En Bourgogne-Franche-Comté, nous disposons maintenant de 34 abris sécurisés pour vélos dans des gares que nous avons choisies en raison de leur volume d'activité. Nous avons par ailleurs développé le site et l'application Mobigo, sur lequel les usagers peuvent trouver toutes les informations – de la voiture partagée aux stations de vélos – pour se déplacer en transports en commun dans la région. Toutes les AOM sont impliquées.

Un groupe de travail a été créé par trois ministres, suite au mouvement des gilets jaunes, pour apporter des réponses à ceux qui n'ont aucune solution de mobilité. Le rendu de cet exercice va nous être fait demain après-midi. Plusieurs sujets ont été abordés.

D'abord, le ticket mobilité pour ceux qui n'ont pas d'alternative à l'usage individuel de la voiture. Voici ce qui semble avoir été retenu : les entreprises devront être volontaires ; la distance devra être supérieure à 30 km ; le salarié devra toucher au maximum deux fois le salaire minimum interprofessionnel de croissance (SMIC) pour être éligible. La région proposera aux entreprises volontaires de contribuer à ce ticket mobilité, à hauteur de 50 %. Nous avons arrêté le montant de 30 euros par mois, dont 15 euros seront donc payés par la région. En outre, dans un souci de simplification, nous proposerons que le montant figure sur une ligne de la feuille de paye.

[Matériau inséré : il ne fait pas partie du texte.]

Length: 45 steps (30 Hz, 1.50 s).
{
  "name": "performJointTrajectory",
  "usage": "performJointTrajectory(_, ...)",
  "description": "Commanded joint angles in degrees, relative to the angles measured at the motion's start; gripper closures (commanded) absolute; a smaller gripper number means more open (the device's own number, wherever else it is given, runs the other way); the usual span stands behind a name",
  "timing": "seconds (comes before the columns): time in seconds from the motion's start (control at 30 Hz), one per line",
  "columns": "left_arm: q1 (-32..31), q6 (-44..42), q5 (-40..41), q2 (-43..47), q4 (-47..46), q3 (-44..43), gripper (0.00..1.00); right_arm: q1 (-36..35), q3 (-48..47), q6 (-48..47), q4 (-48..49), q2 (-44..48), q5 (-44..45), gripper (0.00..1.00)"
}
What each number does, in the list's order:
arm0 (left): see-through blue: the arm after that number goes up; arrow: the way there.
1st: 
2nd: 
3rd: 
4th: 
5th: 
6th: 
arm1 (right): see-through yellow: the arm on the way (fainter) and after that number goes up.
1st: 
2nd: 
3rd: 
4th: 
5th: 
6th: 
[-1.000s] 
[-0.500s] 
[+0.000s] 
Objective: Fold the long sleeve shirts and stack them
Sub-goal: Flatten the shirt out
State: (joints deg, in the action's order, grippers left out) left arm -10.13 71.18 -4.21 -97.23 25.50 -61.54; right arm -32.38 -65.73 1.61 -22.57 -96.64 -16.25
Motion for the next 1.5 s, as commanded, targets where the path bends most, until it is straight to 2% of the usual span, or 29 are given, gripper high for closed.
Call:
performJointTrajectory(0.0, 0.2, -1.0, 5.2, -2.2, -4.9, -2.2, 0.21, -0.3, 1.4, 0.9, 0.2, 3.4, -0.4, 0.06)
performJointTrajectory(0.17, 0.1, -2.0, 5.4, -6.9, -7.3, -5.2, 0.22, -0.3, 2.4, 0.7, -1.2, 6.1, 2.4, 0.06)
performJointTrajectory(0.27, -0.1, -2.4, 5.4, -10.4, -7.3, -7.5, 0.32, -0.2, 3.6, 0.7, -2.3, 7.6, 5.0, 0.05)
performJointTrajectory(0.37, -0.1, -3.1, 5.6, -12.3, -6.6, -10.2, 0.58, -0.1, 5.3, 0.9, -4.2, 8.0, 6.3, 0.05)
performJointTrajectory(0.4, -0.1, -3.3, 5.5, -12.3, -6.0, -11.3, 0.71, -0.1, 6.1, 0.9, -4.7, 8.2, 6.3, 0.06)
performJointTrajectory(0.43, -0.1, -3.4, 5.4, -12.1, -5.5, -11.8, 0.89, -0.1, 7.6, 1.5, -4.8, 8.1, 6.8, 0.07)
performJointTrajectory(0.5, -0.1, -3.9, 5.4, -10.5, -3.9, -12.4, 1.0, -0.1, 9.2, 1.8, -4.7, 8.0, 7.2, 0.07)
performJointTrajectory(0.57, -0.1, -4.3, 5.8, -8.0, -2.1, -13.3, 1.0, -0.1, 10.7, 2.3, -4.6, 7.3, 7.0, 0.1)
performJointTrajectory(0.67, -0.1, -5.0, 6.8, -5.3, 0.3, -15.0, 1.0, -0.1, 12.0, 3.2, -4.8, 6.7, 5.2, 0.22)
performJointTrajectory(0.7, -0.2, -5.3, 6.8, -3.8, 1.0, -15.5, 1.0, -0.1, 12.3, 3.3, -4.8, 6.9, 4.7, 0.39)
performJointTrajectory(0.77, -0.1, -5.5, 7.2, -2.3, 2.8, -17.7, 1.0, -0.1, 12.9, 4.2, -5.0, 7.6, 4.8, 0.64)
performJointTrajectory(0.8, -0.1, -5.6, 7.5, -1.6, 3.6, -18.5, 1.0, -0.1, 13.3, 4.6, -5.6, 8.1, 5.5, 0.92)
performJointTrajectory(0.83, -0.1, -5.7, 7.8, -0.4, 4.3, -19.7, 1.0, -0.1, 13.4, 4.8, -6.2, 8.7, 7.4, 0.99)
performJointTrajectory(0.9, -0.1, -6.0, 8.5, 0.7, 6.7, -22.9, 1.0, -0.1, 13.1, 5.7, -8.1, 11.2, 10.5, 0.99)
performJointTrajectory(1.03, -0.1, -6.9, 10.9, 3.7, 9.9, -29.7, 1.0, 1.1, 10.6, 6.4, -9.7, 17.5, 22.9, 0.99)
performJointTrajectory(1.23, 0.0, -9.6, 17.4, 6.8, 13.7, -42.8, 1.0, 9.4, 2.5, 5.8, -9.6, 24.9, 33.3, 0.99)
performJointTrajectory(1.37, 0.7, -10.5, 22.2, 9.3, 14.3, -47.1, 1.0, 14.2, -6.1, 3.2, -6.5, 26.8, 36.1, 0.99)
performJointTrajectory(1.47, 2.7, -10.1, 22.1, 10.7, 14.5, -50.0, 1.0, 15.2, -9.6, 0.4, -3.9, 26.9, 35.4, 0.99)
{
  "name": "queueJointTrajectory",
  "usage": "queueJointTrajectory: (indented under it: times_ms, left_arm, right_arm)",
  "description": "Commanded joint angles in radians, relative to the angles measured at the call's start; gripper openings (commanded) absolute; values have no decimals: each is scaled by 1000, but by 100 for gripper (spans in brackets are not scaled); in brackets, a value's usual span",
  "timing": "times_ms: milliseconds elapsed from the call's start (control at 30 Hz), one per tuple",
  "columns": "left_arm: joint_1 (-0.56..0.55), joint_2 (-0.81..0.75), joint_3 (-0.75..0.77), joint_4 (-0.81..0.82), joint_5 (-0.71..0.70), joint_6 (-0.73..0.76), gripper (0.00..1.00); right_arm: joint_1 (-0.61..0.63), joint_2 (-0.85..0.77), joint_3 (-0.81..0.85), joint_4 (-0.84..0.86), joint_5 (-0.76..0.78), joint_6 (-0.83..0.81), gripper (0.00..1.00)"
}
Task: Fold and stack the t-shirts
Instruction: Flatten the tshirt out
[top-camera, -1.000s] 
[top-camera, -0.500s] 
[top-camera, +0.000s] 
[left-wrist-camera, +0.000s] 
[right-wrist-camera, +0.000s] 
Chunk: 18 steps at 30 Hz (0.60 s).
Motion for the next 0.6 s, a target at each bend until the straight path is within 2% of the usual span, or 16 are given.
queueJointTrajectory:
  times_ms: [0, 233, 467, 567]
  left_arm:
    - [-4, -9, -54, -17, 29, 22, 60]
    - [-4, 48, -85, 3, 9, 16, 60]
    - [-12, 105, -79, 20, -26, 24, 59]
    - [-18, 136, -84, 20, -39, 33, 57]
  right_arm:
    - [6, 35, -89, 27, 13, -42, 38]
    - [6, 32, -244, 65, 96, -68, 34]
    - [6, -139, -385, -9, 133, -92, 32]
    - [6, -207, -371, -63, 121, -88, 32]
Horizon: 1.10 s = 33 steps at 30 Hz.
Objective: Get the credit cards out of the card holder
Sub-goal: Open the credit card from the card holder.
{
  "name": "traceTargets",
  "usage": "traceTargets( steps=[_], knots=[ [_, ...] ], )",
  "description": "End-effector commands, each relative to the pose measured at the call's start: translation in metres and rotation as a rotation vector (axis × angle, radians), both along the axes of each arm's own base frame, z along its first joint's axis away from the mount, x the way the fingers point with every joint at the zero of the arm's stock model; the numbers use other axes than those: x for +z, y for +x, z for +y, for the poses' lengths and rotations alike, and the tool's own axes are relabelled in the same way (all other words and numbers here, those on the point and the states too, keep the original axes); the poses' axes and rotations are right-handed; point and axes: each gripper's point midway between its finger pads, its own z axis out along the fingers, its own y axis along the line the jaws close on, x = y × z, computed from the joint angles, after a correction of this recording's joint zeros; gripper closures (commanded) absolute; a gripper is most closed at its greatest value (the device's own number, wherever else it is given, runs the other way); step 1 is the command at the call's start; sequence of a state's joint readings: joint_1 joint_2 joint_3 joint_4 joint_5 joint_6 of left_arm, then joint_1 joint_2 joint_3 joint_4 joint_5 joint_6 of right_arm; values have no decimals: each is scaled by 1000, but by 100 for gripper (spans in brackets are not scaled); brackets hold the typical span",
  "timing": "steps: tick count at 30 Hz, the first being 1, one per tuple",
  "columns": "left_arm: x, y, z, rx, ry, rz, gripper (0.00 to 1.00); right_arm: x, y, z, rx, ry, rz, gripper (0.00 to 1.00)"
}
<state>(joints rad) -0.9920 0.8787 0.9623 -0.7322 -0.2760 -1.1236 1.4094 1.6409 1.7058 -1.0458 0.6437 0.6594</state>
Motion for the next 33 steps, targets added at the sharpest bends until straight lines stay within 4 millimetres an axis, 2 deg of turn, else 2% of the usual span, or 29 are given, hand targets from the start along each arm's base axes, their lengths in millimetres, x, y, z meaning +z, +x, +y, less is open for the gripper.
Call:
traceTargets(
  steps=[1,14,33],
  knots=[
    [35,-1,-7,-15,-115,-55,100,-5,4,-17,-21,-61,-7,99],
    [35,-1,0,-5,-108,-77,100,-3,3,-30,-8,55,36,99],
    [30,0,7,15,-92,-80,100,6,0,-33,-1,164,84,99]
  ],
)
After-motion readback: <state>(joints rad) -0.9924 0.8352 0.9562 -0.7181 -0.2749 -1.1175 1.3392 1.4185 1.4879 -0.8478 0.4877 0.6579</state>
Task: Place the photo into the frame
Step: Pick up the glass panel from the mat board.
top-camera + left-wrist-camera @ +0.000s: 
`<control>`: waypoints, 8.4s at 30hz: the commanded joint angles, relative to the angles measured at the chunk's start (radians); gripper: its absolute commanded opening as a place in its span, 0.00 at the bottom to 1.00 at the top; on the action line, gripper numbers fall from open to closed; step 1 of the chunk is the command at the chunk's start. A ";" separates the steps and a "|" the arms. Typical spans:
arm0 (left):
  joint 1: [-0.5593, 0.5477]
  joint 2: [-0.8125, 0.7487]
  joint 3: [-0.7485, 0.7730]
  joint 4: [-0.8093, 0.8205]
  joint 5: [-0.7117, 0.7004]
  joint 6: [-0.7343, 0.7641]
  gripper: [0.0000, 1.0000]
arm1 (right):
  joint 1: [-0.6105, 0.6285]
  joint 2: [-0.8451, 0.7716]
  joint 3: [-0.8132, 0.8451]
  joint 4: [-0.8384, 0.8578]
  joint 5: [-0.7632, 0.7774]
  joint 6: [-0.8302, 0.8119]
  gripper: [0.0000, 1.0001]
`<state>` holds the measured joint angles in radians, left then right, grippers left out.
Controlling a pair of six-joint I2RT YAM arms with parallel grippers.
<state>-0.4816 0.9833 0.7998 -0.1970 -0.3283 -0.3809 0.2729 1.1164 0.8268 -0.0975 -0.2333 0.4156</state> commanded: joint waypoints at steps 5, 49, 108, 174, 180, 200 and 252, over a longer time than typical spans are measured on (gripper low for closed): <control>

Ensuite, le covoiturage organisé conventionné. Le covoiturage, pour des distances courtes, n'est pas économiquement équilibré et ne fonctionne pas, d'où la nécessité de l'organiser avec les entreprises et de le conventionner. L'incitation qui est donnée au conducteur ne doit pas être en lien avec ce que paie le covoituré. Pour que le covoiturage fonctionne, il doit être intégré dans les systèmes d'information multimodale, c'est-à-dire intégré en code API et non pas considéré, j'insiste sur ce point, comme une solution autoportée – ainsi que le souhaitent toutes les sociétés de covoiturage.